* **TASK INSTRUCTIONS**: Exactly the lines below, starting with the one containing "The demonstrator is" and going on through the one containing "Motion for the", must be reproduced, both ends included, and no pictures with them.

* **GIVEN DATA**:
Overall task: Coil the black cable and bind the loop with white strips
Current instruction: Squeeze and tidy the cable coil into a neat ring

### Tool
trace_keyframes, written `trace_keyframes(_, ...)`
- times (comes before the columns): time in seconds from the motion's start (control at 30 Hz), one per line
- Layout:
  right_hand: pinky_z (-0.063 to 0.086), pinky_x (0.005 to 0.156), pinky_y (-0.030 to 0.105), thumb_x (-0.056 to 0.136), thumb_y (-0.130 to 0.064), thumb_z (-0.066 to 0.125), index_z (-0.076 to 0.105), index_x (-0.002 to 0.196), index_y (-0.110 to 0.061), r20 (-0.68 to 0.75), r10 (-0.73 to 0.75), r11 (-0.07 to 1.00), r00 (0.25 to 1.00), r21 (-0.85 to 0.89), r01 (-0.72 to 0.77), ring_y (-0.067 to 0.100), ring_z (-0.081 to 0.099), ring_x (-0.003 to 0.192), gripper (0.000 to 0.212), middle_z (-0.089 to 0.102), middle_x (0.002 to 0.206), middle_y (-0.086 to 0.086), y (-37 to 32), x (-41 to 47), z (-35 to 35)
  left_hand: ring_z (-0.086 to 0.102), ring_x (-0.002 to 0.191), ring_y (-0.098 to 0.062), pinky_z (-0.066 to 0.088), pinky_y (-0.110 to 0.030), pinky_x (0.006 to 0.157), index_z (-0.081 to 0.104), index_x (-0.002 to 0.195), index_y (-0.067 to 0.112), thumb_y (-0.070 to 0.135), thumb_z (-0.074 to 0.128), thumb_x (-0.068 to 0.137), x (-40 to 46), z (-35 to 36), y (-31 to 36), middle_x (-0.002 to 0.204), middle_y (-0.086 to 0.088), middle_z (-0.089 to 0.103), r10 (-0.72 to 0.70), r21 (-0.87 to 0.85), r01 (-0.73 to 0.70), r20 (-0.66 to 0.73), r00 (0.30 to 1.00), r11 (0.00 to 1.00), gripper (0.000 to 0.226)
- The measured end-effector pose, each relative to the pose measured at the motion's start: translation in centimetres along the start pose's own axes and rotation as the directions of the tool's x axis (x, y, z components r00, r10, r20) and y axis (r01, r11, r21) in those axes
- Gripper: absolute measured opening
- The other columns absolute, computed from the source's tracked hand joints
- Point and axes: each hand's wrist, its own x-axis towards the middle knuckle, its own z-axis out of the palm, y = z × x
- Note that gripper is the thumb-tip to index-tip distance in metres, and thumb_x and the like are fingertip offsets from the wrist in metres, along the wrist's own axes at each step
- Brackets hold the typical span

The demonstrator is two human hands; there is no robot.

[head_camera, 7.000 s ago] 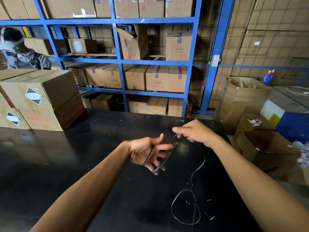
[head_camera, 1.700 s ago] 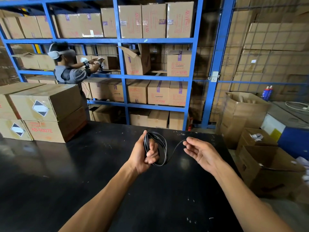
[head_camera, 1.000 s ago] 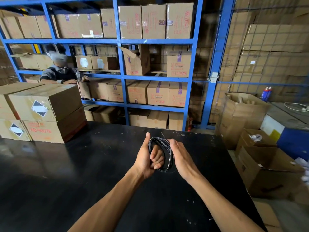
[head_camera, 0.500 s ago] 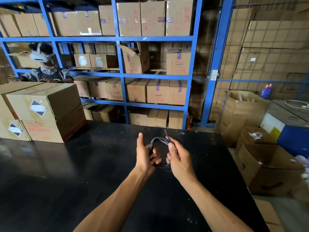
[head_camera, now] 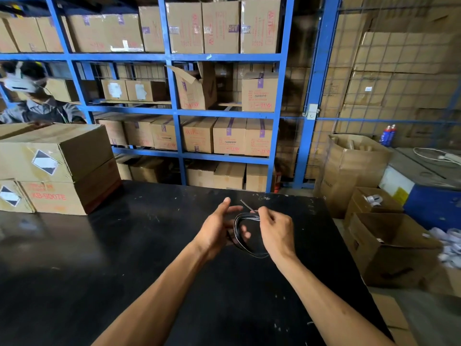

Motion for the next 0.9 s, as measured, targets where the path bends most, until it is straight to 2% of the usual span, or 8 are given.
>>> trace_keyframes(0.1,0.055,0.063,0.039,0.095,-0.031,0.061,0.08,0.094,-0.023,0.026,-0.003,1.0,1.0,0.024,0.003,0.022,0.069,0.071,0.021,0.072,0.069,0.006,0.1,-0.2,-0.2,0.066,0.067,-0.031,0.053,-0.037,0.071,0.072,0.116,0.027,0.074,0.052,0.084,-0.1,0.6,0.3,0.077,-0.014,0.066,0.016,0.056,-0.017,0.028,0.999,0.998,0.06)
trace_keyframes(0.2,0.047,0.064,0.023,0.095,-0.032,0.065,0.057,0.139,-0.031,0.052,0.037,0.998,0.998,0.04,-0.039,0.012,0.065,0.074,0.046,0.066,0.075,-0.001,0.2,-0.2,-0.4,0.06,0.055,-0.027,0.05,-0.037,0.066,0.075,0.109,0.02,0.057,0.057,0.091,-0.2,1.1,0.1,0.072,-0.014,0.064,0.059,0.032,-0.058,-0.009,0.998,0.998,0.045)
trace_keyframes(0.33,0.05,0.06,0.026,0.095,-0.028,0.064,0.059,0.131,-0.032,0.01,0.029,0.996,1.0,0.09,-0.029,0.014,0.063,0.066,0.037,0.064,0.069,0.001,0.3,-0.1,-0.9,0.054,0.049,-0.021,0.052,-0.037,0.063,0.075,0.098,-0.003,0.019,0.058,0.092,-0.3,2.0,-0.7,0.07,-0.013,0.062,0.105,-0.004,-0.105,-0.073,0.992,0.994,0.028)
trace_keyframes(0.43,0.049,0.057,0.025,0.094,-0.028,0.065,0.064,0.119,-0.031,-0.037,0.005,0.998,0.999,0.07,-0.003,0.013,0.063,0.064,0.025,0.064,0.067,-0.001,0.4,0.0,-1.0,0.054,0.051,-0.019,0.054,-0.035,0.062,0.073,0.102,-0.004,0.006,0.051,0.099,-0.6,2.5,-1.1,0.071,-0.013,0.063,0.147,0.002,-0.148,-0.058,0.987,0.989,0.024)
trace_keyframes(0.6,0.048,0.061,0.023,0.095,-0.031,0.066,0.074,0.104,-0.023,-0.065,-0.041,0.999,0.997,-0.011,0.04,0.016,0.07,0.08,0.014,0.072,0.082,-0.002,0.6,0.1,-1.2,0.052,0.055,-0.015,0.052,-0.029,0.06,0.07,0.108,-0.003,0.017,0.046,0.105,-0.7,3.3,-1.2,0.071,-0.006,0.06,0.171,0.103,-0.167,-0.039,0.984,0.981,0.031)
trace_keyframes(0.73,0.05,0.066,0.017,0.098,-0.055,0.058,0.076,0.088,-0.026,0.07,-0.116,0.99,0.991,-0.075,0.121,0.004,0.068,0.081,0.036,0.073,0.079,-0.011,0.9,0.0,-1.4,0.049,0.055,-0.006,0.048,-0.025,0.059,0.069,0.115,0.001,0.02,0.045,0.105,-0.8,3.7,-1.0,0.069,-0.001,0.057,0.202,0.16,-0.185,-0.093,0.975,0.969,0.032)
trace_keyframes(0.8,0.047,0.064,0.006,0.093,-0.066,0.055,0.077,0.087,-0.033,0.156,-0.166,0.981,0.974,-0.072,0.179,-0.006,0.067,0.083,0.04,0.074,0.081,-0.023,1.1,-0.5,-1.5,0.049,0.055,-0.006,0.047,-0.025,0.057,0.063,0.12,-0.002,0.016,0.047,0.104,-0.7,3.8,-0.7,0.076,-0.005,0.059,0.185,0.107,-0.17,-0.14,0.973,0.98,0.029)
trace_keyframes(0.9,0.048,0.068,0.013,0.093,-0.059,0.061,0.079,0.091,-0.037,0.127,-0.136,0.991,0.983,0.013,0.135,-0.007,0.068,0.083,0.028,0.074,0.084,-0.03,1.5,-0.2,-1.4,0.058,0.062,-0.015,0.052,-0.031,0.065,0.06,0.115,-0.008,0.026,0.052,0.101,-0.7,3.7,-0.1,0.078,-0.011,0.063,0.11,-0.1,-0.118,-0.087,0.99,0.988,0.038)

* **EXPECTED OUTPUT**:
The demonstrator is two human hands; there is no robot.

[head_camera, 7.000 s ago] 
[head_camera, 1.700 s ago] 
[head_camera, 1.000 s ago] 
[head_camera, 0.500 s ago] 
[head_camera, now] 

Motion for the next 0.9 s, as measured, targets where the path bends most, until it is straight to 2% of the usual span, or 8 are given.

No additional output will be given.